Est-ce qu'il sait fabriquer des nids pour ses enfants ? — Il construit toutes sortes d'alvéoles tremblantes.

Est-ce qu'il creuse des galeries souterraines ? — De plus en plus parce qu'il vole et qu'il a peur.

Est-ce qu'il se nourrit de fruits, de plantes ? — Oui parce qu'il est délicat.

Et de viandes ? — Énormément parce qu'il est cruel.

Est-ce qu'il parle ? Beaucoup : ses paroles font un bruit infernal tout autour de la terre.

C'est donc le lion, le tigre et en même temps le bétail et en même temps le perroquet le chat le chien le singe le castor et la taupe ? — Oui oui oui oui à la fois tout cela.

Est-ce qu'il vit la nuit ou le jour ? — Il vit la nuit et le jour. Parfois il dort le jour et travaille la nuit parce qu'il a peur de ses rêves.

Est-ce qu'il voit, est-ce qu'il entend ? — Il voit tout il entend tout, mais il se bouche les oreilles.

Qu'est-ce qu'il fait quand il travaille ? — Il édifie de hautes murailles pour cacher le soleil. Il parle, il chante, il bourdonne pour couvrir le bruit du tonnerre.

Et quand il ne fait rien ? — Il se cache. Il tremble de tous ses membres, il ne sait pas pourquoi.

Est-ce qu'il va vers quelque chose, vers quelqu'un ? — Il le croit, il feint d'être appelé, désigné, couronné.
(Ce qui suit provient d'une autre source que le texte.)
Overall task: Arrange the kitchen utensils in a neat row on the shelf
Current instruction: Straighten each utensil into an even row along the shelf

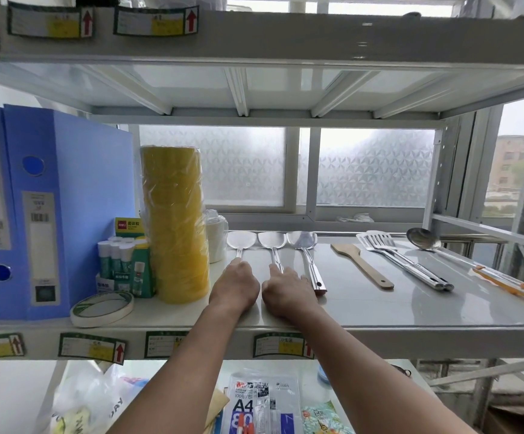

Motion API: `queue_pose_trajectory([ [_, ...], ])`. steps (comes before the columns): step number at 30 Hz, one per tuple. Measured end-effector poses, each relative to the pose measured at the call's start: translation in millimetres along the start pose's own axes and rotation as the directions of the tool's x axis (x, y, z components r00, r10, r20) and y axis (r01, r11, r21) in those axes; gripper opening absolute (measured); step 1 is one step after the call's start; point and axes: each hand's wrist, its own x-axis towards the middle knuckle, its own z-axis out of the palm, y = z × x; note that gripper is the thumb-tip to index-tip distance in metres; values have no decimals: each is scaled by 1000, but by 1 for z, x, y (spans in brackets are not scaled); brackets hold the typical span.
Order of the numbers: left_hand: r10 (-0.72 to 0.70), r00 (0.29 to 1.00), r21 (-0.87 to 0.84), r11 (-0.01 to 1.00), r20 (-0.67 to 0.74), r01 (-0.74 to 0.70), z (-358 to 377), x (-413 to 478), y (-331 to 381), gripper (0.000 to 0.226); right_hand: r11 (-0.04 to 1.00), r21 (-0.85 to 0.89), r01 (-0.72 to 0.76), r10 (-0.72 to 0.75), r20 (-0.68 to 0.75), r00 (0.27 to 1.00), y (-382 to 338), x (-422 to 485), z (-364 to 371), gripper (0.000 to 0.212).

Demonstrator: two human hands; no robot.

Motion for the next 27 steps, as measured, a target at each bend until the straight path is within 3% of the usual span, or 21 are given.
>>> queue_pose_trajectory([
  [6,9,1000,-36,999,-8,-9,-2,0,0,38,992,129,7,5,-93,996,-6,-13,-8,56],
  [10,15,999,-95,995,-28,-18,-2,0,-1,39,952,276,134,-40,-323,946,-1,-18,-20,43],
  [14,26,999,-111,993,-28,-29,-2,-2,-1,39,976,97,196,-131,-459,879,33,-20,-35,39],
  [17,74,996,-38,996,-58,-77,1,-2,-2,40,991,8,135,-126,-313,942,66,-24,-46,44],
  [20,369,917,158,925,-149,-346,2,-5,1,41,993,68,96,-90,-88,992,79,-27,-50,50],
  [22,549,831,210,826,-88,-523,0,-9,4,42,993,25,116,-115,-26,993,79,-22,-47,50],
  [27,560,826,164,810,69,-563,-2,-11,7,52,996,8,88,-88,12,996,81,-15,-43,52],
])
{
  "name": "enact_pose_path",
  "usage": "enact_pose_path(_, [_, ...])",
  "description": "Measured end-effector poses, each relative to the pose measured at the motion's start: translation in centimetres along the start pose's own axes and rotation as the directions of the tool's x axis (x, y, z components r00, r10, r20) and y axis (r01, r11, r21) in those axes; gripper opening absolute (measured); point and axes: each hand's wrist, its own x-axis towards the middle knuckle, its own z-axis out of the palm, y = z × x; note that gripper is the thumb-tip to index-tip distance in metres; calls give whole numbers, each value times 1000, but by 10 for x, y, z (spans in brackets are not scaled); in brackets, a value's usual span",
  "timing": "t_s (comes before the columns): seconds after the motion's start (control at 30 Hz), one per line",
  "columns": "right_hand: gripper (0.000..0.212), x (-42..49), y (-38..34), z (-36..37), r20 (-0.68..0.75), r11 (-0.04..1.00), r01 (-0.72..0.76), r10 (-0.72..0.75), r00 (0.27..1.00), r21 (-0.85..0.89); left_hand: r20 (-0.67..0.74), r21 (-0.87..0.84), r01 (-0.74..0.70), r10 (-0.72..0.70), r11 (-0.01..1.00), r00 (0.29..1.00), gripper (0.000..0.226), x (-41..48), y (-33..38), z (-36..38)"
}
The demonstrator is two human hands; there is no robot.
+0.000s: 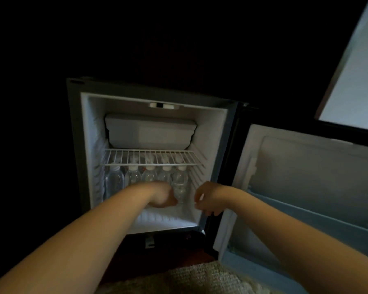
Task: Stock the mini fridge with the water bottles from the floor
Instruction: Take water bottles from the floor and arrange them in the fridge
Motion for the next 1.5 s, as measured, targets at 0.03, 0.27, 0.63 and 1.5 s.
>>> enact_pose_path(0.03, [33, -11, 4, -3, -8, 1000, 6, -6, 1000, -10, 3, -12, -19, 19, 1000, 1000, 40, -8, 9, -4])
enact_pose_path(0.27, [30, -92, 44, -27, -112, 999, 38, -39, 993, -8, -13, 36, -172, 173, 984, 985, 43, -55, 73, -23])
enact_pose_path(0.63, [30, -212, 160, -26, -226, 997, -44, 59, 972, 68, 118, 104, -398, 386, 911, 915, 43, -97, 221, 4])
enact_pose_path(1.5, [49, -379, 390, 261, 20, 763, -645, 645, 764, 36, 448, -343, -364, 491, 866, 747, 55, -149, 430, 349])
Est-il mortel ? — Il pense être immortel mais il meurt.

Est-ce qu'il aime sa mort ? — Il la déteste il ne la comprend pas.

Que fait-il contre sa mort puisqu'il ne l'aime pas ? — Il la multiplie en lui et hors de lui partout sur la terre le mer et dans les airs, il la répand à profusion il se nourrit de vie, c'est-à-dire de mort.

Et avec tout ce massacre, qu'est-ce qu'il espère gagner ? — Il croit perdre de vue le terme, il brouille l'horizon.

Qu'attend-il à la fin ? — Sa mort, sa propre mort.

Et lorsque que vient sa propre mort ? — Il ne la reconnaît pas : il croit que c'est la vie et il se prosterne en pleurant.

Jean Tardieu, Comme ceci comme cela, Gallimard, 1979, p. 39-40.